The expiration of the tax credit has weighed heavily on Horton, as first-time homebuyers account for more than half of its business.
Home sales were the worst in decades this summer. In the midst of that decline in demand, large homebuilders have reported sharp annual declines in new home orders for the July-September quarter.
Among other homebuilders, PulteGroup Inc. recently reported its new home orders slid 12 percent from a year ago and roughly 15 percent since the second quarter. Builder Meritage Homes Corp. said orders were down 36 percent from a year ago, while Ryland Group Inc. reported orders were down 37 percent.

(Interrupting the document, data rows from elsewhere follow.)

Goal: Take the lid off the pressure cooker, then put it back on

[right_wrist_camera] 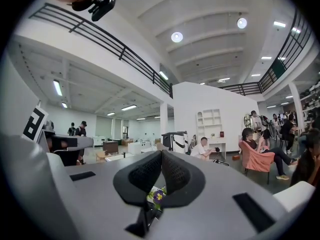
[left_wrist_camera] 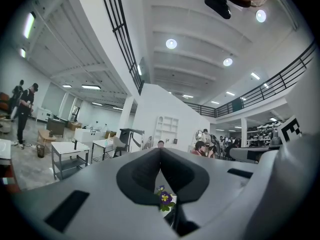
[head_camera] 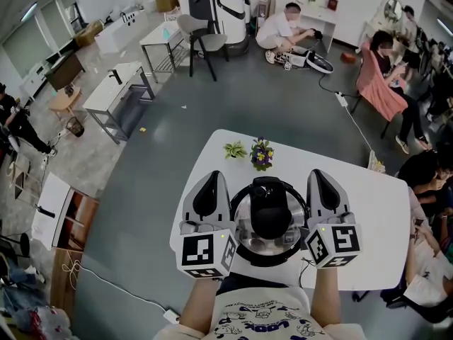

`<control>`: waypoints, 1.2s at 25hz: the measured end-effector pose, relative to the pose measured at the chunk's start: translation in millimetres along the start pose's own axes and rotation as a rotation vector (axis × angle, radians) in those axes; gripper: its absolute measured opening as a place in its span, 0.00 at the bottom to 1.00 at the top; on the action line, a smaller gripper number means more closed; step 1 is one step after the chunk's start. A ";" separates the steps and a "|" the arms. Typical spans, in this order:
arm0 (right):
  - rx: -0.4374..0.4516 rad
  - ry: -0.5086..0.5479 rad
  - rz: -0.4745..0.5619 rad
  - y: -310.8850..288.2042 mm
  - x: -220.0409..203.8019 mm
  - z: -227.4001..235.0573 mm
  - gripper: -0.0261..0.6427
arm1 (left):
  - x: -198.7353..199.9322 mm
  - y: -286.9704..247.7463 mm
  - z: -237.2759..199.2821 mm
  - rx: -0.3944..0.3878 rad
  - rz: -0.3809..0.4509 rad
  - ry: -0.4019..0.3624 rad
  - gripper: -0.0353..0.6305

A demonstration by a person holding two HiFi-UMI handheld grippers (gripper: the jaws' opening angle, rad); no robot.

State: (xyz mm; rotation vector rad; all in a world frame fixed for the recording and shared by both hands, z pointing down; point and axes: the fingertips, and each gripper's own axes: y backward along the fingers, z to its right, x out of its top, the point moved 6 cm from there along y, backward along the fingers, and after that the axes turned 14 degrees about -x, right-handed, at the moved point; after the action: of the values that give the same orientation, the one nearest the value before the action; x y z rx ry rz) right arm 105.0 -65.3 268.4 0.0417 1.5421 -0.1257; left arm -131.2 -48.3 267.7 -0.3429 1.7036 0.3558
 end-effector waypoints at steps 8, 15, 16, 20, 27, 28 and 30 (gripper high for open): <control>0.007 0.002 -0.013 2.8 1.6 -2.2 0.06 | 2.6 2.7 2.3 -0.011 -0.002 0.004 0.08; 0.005 0.004 -0.014 2.3 1.3 -3.2 0.06 | 2.1 2.3 2.2 -0.015 -0.003 0.005 0.08; 0.005 0.004 -0.014 3.2 1.9 -3.7 0.06 | 2.5 3.2 2.5 -0.016 -0.003 0.005 0.07; 0.002 0.004 -0.010 5.8 0.7 -2.6 0.06 | 0.3 4.6 4.7 -0.019 -0.005 0.002 0.07; 0.000 0.004 -0.012 7.2 -1.4 -0.8 0.06 | -2.3 5.8 5.7 -0.019 -0.007 0.002 0.08; 0.000 0.004 -0.012 7.4 -1.4 -0.8 0.06 | -2.3 5.8 5.8 -0.020 -0.007 0.002 0.08; 0.001 0.004 -0.012 7.1 -0.9 -1.0 0.06 | -2.0 5.3 5.7 -0.020 -0.007 0.002 0.08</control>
State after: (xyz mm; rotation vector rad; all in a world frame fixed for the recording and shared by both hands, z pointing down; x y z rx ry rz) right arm 104.8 -58.1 268.9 0.0332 1.5465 -0.1355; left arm -128.1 -41.1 268.9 -0.3638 1.7013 0.3683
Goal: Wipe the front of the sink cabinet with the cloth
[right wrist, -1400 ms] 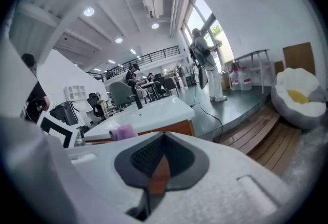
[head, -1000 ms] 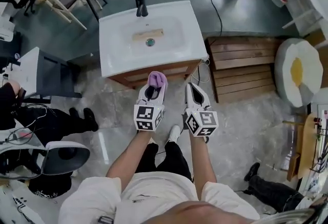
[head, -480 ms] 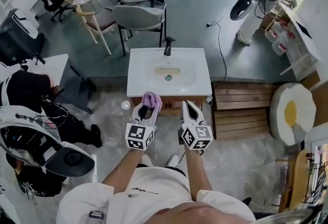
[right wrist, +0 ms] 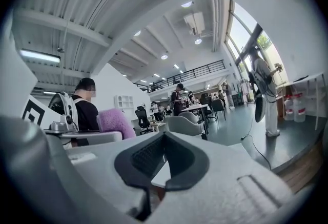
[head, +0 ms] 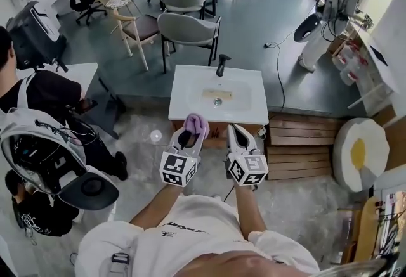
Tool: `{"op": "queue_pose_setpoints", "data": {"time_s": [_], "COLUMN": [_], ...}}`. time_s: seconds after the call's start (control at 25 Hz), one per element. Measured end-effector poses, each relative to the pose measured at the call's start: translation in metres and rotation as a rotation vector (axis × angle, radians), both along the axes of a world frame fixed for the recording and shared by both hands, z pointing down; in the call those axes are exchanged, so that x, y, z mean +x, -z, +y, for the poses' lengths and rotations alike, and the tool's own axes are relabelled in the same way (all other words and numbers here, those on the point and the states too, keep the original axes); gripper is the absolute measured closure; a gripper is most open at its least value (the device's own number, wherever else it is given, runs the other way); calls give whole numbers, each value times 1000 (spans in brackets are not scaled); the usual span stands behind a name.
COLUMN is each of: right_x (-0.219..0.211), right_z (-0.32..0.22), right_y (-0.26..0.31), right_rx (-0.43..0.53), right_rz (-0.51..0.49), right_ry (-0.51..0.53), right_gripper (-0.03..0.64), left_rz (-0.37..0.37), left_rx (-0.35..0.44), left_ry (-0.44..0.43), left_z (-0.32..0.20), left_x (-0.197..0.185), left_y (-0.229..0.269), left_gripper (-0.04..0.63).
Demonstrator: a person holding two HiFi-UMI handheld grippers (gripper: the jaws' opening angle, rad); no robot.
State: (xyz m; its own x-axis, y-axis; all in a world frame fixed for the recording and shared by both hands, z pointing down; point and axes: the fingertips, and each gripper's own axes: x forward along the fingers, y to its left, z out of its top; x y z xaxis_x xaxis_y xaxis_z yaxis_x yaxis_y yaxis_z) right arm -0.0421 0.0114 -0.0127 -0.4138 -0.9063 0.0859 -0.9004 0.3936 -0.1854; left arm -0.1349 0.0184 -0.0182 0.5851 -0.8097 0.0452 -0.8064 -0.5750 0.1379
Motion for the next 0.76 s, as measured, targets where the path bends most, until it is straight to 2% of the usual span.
{"op": "queue_pose_setpoints", "data": {"time_s": [0.24, 0.48, 0.76], "right_x": [-17, -14, -9], "right_z": [12, 10, 13], "right_y": [13, 21, 42], "right_rx": [28, 44, 81], "right_rz": [11, 37, 27], "right_ry": [17, 4, -4], "right_gripper": [620, 620, 620], "left_rz": [13, 31, 31], "left_rx": [19, 59, 88], "left_ry": [6, 22, -13], "left_z": [8, 4, 10], "left_x": [-9, -8, 1], "left_y": [13, 25, 44], "left_gripper": [522, 514, 514]}}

D.R. Horton said it lost $8.9 million, or 3 cents per share, in the three months ended Sept. 30. That compares with a loss of $234.9 million, or 74 cents a share, in the prior-year period.
The results included $30.8 million in charges for inventory impairments and land option cost write-offs. The year-earlier results included $192.6 million in similar charges.
Revenue dropped to $925.7 million from $1.01 billion.
Analysts polled by Thomson Reuters had expected, on average, a loss of 4 cents a share on revenue of $854 million.
Horton's new orders in the fourth quarter totaled 3,979 homes, for a total value of $817.5 million, down from 5,008 homes, valued at $1.0 billion, a year earlier.
Despite flagging demand, Horton is hoping to take market share from rivals in states such as Texas, Florida and Georgia by opening new communities and adjusting prices and the types of homes it offers, if necessary.
The builder's active selling communities rose 6 percent from the third quarter, while the average sales price on new orders was essentially flat year over year at $205,500.
For the full fiscal year, the company's results were boosted by the homebuyer tax credit. It earned $245.1 million, or 77 cents per share, compared with a loss of $549.8 million, or $1.73 per share, in fiscal 2009.
Revenue jumped 20 percent to $4.31 billion.